### PROMPT
Only the lines from the top of the data through the one with "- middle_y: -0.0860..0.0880" are to be written out, each exactly as it stands.

** Opening THE DATA block **

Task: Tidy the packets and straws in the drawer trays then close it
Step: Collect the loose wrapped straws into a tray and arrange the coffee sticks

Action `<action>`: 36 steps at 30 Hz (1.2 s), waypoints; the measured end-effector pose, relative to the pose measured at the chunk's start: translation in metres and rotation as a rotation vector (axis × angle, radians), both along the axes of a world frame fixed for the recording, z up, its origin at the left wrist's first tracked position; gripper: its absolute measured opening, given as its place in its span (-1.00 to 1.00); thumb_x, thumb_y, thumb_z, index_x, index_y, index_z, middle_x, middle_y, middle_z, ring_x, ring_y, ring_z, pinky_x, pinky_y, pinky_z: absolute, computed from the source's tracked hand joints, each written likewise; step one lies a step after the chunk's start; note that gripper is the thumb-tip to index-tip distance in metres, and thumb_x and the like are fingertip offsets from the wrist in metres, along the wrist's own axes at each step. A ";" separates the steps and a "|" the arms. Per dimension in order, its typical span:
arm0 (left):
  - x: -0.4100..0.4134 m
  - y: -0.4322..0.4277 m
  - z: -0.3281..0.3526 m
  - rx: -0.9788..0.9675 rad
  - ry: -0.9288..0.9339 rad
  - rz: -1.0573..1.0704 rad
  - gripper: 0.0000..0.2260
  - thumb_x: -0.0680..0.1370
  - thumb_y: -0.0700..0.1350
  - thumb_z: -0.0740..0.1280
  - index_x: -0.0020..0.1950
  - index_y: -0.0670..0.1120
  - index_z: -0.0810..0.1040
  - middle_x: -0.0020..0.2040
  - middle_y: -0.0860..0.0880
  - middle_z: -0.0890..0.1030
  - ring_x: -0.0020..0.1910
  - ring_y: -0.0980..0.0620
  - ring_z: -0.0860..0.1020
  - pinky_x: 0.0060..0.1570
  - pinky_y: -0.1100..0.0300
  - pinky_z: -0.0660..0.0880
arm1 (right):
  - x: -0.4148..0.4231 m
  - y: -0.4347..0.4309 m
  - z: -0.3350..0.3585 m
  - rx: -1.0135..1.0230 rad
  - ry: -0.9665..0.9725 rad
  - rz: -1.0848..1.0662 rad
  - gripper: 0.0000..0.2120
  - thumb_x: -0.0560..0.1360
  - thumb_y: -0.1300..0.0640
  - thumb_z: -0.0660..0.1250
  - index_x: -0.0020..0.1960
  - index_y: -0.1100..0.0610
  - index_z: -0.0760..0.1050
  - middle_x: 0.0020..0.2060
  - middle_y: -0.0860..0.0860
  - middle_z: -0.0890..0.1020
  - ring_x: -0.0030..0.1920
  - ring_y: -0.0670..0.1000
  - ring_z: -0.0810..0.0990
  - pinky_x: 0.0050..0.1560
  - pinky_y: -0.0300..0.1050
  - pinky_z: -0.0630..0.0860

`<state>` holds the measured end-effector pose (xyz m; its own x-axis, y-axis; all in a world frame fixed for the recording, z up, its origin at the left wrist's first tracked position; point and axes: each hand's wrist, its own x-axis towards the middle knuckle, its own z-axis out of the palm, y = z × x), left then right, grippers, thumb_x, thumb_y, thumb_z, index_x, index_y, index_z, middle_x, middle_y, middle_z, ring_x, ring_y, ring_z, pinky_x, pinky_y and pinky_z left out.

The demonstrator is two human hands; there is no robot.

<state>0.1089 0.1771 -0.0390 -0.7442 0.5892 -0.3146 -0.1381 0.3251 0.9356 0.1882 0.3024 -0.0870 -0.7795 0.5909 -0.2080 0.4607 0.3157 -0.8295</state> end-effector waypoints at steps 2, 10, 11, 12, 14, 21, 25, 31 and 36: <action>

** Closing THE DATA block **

### TASK RESPONSE
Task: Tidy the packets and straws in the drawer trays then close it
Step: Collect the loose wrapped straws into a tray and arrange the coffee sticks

Action `<action>`: 36 steps at 30 Hz (1.2 s), waypoints; the measured end-effector pose, relative to the pose measured at the chunk's start: translation in metres and rotation as a rotation vector (axis × angle, radians), both along the axes of a world frame fixed for the recording, z up, its origin at the left wrist's first tracked position; gripper: its absolute measured opening, given as its place in its span (-1.00 to 1.00); thumb_x, thumb_y, thumb_z, index_x, index_y, index_z, middle_x, middle_y, middle_z, ring_x, ring_y, ring_z, pinky_x, pinky_y, pinky_z: absolute, computed from the source's tracked hand joints, each written likewise; step one lies a step after the chunk's start; note that gripper is the thumb-tip to index-tip distance in metres, and thumb_x and the like are fingertip offsets from the wrist in metres, along the wrist's own axes at each step. A ";" separates the steps and a "|" the arms. Per dimension in order, its typical span:
arm0 (left):
  - x: -0.4100..0.4134 m
  - y: -0.4322..0.4277 m
  - z: -0.3281..0.3526 m
  - rx: -0.9788..0.9675 rad
  - ry: -0.9288..0.9339 rad
  - rz: -1.0573..1.0704 rad
  - gripper: 0.0000..0.2260
  - thumb_x: -0.0680..0.1370
  - thumb_y: -0.0700..0.1350
  - thumb_z: -0.0740..0.1280
  - index_x: -0.0020..0.1950
  - index_y: -0.0670..0.1120
  - index_z: -0.0810..0.1040
  - middle_x: -0.0020..0.2040
  - middle_y: -0.0860..0.0880

Nothing else is required to complete the output.